Prosecutor Kathryn Ruemmler said the government could only recommend a modest reduction in sentence for Causey, who did not testify in the Lay-Skilling trial, though he was on the defence witness list.

“Mr. Causey bore tremendous responsibility to Enron employees and investors,” she said. “And he abrogated that responsibility and that caused harm to thousands of employees and investors.”

Reid Weingarten, Causey’s defense lawyer, argued his client’s guilty plea greatly simplified the government’s case against Lay and Skilling because it laid out complicated details about how the company kept its books.

After the court hearing, Weingarten said his client was given a “harsh sentence”.

Causey’s wife and children cried after the sentence was announced. Causey will remain free on bond until he has to report to prison in four to six weeks.

Causey, the government’s 16th co-operating witness who entered a guilty plea, had faced more than 30 counts of conspiracy, fraud, insider trading, lying to auditors and money laundering.

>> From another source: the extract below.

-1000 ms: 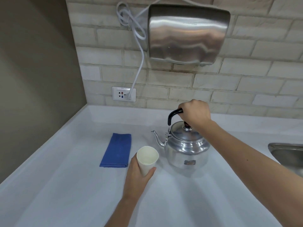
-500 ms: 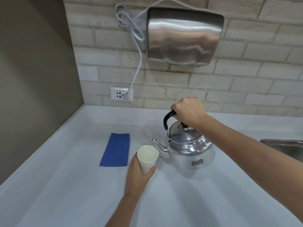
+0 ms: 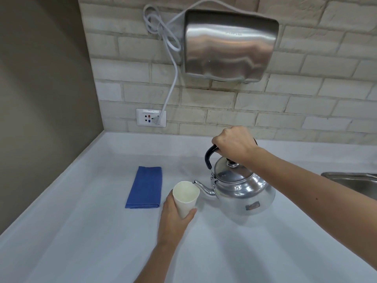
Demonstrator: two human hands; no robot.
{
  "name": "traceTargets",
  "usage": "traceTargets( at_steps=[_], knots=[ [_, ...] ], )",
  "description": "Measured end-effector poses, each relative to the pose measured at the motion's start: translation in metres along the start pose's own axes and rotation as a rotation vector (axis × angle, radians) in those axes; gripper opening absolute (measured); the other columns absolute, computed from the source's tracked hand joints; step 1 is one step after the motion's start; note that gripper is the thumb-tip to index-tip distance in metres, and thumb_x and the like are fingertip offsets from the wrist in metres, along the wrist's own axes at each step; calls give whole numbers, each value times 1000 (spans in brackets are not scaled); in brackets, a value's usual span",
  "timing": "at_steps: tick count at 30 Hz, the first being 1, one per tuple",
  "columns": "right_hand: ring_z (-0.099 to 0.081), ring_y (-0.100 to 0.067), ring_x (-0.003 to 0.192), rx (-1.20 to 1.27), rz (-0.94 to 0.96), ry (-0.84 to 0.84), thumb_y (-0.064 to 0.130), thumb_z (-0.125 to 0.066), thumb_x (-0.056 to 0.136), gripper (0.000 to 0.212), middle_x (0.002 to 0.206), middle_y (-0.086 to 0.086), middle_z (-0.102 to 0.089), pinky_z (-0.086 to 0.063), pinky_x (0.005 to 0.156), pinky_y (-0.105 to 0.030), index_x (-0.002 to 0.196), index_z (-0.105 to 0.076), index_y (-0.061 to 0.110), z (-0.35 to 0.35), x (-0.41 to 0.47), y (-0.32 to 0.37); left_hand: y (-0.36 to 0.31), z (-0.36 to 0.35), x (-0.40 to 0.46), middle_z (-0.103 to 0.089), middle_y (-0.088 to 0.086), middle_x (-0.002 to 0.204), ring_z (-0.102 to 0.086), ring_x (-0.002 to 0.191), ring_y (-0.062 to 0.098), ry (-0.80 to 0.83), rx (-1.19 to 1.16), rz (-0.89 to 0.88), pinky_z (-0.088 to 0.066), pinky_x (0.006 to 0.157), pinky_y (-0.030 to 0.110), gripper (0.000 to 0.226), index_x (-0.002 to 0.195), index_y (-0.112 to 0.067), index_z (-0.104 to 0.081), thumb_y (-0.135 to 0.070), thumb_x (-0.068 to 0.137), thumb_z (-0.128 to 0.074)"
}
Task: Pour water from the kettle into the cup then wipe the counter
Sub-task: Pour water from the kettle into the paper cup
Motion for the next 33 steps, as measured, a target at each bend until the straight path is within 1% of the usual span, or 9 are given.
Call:
traceTargets(
  at_steps=[3,8,14,19,23,25,28,31,33],
  knots=[
    [-41,-25,59,-22,31,10,10,-51,87,20,75,-8,-66,-11,42,-22,68,-44,13,1,1,5,-1,0,1,-48,-3,132,-44,120,17,0,8,-4,-43,99,33,81,135,-24,-31,-38,68,-76],
    [-41,-25,60,-48,62,25,8,-49,87,20,78,-8,-67,-11,42,-22,69,-44,13,3,2,9,1,2,0,-48,-2,132,-44,120,17,-14,21,-10,-40,96,29,81,134,-23,-31,-38,68,-76],
    [-41,-26,61,-33,71,34,13,-49,90,21,81,-10,-68,-13,43,-22,70,-43,13,5,1,9,0,1,0,-49,-1,132,-44,120,18,-17,25,-9,-41,97,31,81,135,-22,-32,-38,68,-76],
    [-41,-26,60,-41,73,34,13,-49,91,21,78,-10,-65,-12,43,-22,70,-44,13,6,2,11,0,1,0,-49,-1,132,-45,120,18,-21,26,-5,-41,97,30,81,135,-22,-33,-38,69,-76],
    [-41,-27,60,-49,69,38,11,-49,90,22,67,-6,-50,-12,42,-22,69,-44,12,7,5,13,1,1,0,-49,-1,131,-45,119,18,-25,29,-9,-42,96,30,80,134,-22,-33,-39,69,-76],
    [-41,-27,60,-44,76,43,11,-50,90,21,72,-8,-59,-13,42,-22,69,-45,13,7,6,14,1,1,0,-49,-1,132,-45,120,18,-22,33,-7,-41,96,29,80,134,-22,-33,-39,69,-75],
    [-46,-27,63,-50,84,54,13,-51,90,20,82,-8,-67,-18,44,-23,71,-49,13,6,7,15,2,1,0,-49,-1,132,-45,120,18,-23,43,-2,-41,96,30,80,134,-22,-33,-40,69,-75],
    [-60,-29,73,-62,86,73,16,-51,92,16,85,-8,-68,-29,52,-27,80,-61,11,6,8,16,2,1,0,-49,-2,132,-45,120,17,-22,46,-5,-40,95,28,79,134,-23,-33,-40,69,-75],
    [-56,-29,70,-63,85,77,15,-51,92,17,85,-8,-68,-29,53,-28,77,-58,12,6,9,17,2,1,0,-49,-2,132,-45,120,17,-23,50,-4,-40,94,27,79,133,-23,-34,-40,69,-75]
  ],
)
Point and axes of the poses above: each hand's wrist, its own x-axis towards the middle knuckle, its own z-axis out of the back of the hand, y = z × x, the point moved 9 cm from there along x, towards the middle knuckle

In his guilty plea, Causey admitted that he and other senior Enron managers made various false public findings and statements.

Still to be sentenced are Mark Koenig, Enron’s former investor relations director, and Michael Kopper, an Enron managing director and Fastow’s once-trusted top aide.

Enron, once the seventh-largest US company, crumbled into bankruptcy proceedings in December 2001 after years of accounting tricks could no longer hide billions in debts or make failing ventures appear profitable.